EXERCISE REQUIREMENTS
Even if the data beneath seems repetitive, write it all out again exactly.

INFORMATION SHOWN
* * * * * * *

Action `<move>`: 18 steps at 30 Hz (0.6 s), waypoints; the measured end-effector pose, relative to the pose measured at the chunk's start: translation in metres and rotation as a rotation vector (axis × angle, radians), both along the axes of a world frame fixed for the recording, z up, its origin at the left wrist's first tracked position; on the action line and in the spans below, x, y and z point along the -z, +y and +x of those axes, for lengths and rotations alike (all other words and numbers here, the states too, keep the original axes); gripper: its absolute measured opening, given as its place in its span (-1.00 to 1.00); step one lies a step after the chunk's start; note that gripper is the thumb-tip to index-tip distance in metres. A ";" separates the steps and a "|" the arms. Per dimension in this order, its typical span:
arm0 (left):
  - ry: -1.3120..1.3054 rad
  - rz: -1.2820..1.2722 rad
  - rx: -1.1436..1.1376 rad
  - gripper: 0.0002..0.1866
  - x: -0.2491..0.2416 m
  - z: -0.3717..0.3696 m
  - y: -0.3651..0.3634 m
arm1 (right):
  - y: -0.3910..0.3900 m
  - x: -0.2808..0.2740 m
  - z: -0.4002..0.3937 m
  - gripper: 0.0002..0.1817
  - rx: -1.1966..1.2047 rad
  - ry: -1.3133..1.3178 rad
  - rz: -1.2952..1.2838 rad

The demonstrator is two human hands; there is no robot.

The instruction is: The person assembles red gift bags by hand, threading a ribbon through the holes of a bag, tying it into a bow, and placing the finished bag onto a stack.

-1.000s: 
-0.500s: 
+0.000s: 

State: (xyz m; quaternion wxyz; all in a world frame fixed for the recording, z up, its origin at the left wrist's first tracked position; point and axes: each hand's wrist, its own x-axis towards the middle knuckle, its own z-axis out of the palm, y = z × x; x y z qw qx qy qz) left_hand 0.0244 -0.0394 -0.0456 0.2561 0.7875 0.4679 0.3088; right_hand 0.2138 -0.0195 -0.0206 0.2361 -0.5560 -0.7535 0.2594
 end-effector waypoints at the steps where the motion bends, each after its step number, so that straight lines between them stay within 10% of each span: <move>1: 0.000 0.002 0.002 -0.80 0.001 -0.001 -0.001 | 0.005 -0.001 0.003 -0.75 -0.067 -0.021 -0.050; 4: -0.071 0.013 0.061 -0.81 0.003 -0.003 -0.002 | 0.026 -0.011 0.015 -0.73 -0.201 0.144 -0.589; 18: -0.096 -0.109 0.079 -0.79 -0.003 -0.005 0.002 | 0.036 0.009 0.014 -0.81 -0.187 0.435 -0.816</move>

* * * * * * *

ANSWER SECTION
Action `<move>`: 18 steps at 30 Hz (0.6 s), waypoints; the measured end-effector pose, relative to the pose measured at the chunk's start: translation in metres and rotation as a rotation vector (axis × angle, radians), both along the axes of a world frame fixed for the recording, z up, its origin at the left wrist's first tracked position; on the action line and in the spans below, x, y and z point along the -z, +y and +x of those axes, for lengths and rotations alike (all other words and numbers here, the states too, keep the original axes); gripper: its absolute measured opening, given as its place in its span (-1.00 to 1.00); step one lies a step after the chunk's start; note that gripper is the thumb-tip to index-tip distance in metres. A ";" separates the steps and a "|" the arms. Per dimension in this order, its typical span:
arm0 (left):
  - ry: -1.3120..1.3054 rad
  - rz: -1.2820..1.2722 rad
  - rx: -1.1436..1.1376 rad
  - gripper: 0.0002..0.1866
  - x: -0.2491..0.2416 m
  - z: -0.3717..0.3696 m
  - y: -0.3651..0.3634 m
arm1 (right):
  - y: -0.3910..0.3900 m
  - x: -0.2808..0.2740 m
  - z: -0.4002..0.3937 m
  - gripper: 0.0002..0.1817
  - rx: -1.1966..1.2047 rad
  - ry: -1.3133..1.3178 rad
  - rz: -1.2952..1.2838 rad

The demonstrator is two human hands; there is no robot.

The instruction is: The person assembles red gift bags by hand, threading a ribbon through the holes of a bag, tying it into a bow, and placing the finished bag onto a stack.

-1.000s: 
-0.500s: 
+0.000s: 

State: (xyz m; quaternion wxyz; all in a world frame fixed for the recording, z up, its origin at the left wrist's first tracked position; point and axes: each hand's wrist, its own x-axis towards the middle knuckle, its own z-axis out of the palm, y = z × x; x y z qw qx qy qz) left_hand 0.0244 -0.0394 -0.0456 0.2561 0.7875 0.4679 0.3088; right_hand 0.2138 -0.0195 -0.0206 0.2361 -0.5560 -0.7535 0.2594
 end-effector waypoints at the steps where the motion bends, each after its step number, so that straight lines between them stay within 10% of each span: <move>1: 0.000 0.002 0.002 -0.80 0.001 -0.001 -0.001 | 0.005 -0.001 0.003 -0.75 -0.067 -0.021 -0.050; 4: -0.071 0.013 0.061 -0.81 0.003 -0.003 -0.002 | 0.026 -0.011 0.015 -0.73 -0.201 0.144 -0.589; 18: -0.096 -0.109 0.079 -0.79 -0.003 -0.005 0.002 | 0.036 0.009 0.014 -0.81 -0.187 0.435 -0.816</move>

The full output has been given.